Ao acusar a oposição de dificultar sua vida no Congresso para colher frutos eleitorais em 2026, o governo finge que também não atua de olho nas urnas.

A menos de um ano da eleição, tudo que ocorrer daqui pra frente no universo político terá como foco o pleito que elegerá presidente, governadores, senadores e deputados.

Como diria Vicente Matheus (1908-1977), ex-presidente do Corinthians, a faca utilizada pelos congressistas tem dois legumes. Foi o medo de retaliação eleitoral que fez a direita aprovar a isenção do imposto de renda para quem recebe até R$ 5 mil; da mesma forma que a esquerda, em 2022, votou a favor da limitação do ICMS para combustíveis.

O jogo está mais do que jogado, e todo mundo sabe disso. Como qualquer governante, o presidente Lula quer distribuir benesses que se transformem em votos; a oposição faz seu papel ao atrapalhar esse objetivo.

No caso do imposto de renda a situação foi mais simples para o Planalto: apesar da resistência de muitos deputados à possibilidade de taxação dos mais ricos, até os bolsonaristas tiveram que votar a favor da proposta do Ministério da Fazenda (e ainda conseguiram, aos 45 do segundo tempo, livrar o bolso dos ruralistas).

Já a batalha dos outros impostos, que pegou fogo ontem na Câmara foi mais complicada. Não dá pra fazer o discurso Robin Hood de maneira tão simples. Para justificar a facada, era preciso falar em equilíbrio fiscal, na necessidade de gerar recursos para programas sociais do próprio governo, não em benefícios diretos.

Em lugar nenhum do mundo cidadãos costumam ficar com pena de governos e de suas contas; eles, os governantes, que se virem. Há também a percepção — particularmente forte por aqui — de que a máquina pública arrecada e desperdiça muito; fora a desconfiança de que boa parte do que entra no caixa migra de maneira indevida para as contas de protegidos. Em resumo: hay imposto, soy contra.

O sistema político brasileiro favorece essa desconexão. Diferentemente do que ocorre em países parlamentaristas, por aqui, nem mesmo deputados e senadores governistas têm responsabilidade sobre as contas do governo. O CPF que está em jogo não é o deles; logo, é mais complicado convencê-los a votar medidas duras e necessárias.

Foi em meio a essa generosidade com o chapéu alheio que a Câmara aprovou a carinhosa aposentadoria integral de agentes de saúde — quem vai se virar para pagar as contas será o governo, não os parlamentares.
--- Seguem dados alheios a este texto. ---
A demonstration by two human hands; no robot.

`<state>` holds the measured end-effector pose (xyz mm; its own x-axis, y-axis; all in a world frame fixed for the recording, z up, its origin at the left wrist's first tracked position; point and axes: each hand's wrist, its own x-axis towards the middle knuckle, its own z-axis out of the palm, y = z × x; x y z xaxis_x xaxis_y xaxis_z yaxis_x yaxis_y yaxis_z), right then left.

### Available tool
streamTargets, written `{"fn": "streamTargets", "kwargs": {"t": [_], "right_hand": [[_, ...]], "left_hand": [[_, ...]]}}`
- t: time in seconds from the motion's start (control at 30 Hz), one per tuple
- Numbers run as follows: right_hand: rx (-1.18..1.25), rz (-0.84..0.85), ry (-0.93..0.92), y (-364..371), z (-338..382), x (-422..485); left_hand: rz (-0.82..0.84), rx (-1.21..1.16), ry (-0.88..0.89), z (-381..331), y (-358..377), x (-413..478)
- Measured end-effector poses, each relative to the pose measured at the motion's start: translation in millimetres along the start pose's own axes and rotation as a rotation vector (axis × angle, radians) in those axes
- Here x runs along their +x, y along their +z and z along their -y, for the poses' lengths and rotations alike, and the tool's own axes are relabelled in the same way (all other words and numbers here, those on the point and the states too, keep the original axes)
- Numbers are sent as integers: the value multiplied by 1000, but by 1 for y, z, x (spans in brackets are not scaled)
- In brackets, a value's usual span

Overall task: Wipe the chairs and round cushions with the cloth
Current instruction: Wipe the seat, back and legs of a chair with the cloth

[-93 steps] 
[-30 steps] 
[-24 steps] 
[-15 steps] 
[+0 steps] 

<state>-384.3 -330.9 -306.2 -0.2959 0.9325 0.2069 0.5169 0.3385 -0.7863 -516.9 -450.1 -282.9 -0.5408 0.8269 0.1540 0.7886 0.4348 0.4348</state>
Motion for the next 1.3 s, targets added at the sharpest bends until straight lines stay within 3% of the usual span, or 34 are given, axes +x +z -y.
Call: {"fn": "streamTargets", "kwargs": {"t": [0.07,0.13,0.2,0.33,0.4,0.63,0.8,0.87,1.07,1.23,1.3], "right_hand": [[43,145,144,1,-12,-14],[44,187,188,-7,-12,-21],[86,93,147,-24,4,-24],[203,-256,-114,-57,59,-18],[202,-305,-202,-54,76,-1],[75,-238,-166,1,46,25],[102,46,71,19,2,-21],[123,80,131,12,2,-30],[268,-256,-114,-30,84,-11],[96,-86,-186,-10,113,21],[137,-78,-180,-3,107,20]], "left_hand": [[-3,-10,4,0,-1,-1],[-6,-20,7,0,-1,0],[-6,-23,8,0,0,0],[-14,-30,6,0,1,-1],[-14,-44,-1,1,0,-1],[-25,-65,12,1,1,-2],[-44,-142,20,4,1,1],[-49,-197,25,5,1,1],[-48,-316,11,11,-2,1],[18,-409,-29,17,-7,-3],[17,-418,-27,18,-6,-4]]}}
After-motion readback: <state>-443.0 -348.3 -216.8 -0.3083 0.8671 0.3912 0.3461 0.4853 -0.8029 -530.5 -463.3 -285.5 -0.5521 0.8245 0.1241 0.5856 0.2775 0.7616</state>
Outro problema para o Planalto é que a medida provisória que trata dos tributos permitiu à oposição recuperar o mote de que este governo só pensa naquilo, em tirar nacos cada vez maiores da carteira da população. Uma versão que fora abalada com a história da isenção do IR, mas que voltou, agora, com força.

Ontem, oposicionistas e dirigentes empresariais trataram de despachar para seus contatos reportagens que falavam em aumento de impostos promovidos por Lula. A lista forçava a barra, incluía no pacote medidas mais do que razoáveis, algumas necessárias, como a limitação da isenção total de tributos conquistada pelo setor de eventos, o aumento da taxação de armas de fogo e das bets, a recriação da possibilidade de o governo desempatar pendências relacionadas à cobrança de impostos de empresas e até a taxa das blusinhas — esta, tão reivindicada pela indústria e pelo comércio do país.

O importante não era analisar as razões de cada tributo, mas centrar fogo num governo — o que é direito dos cidadãos, até dos que sempre escaparam da obrigação de pagar impostos. A batalha da MP, que acabou perdida pelo Planalto, declarou de vez aberta a temporada de caça aos votos; e governo e oposição sabem muito bem praticar essa modalidade de tiro ao alvo.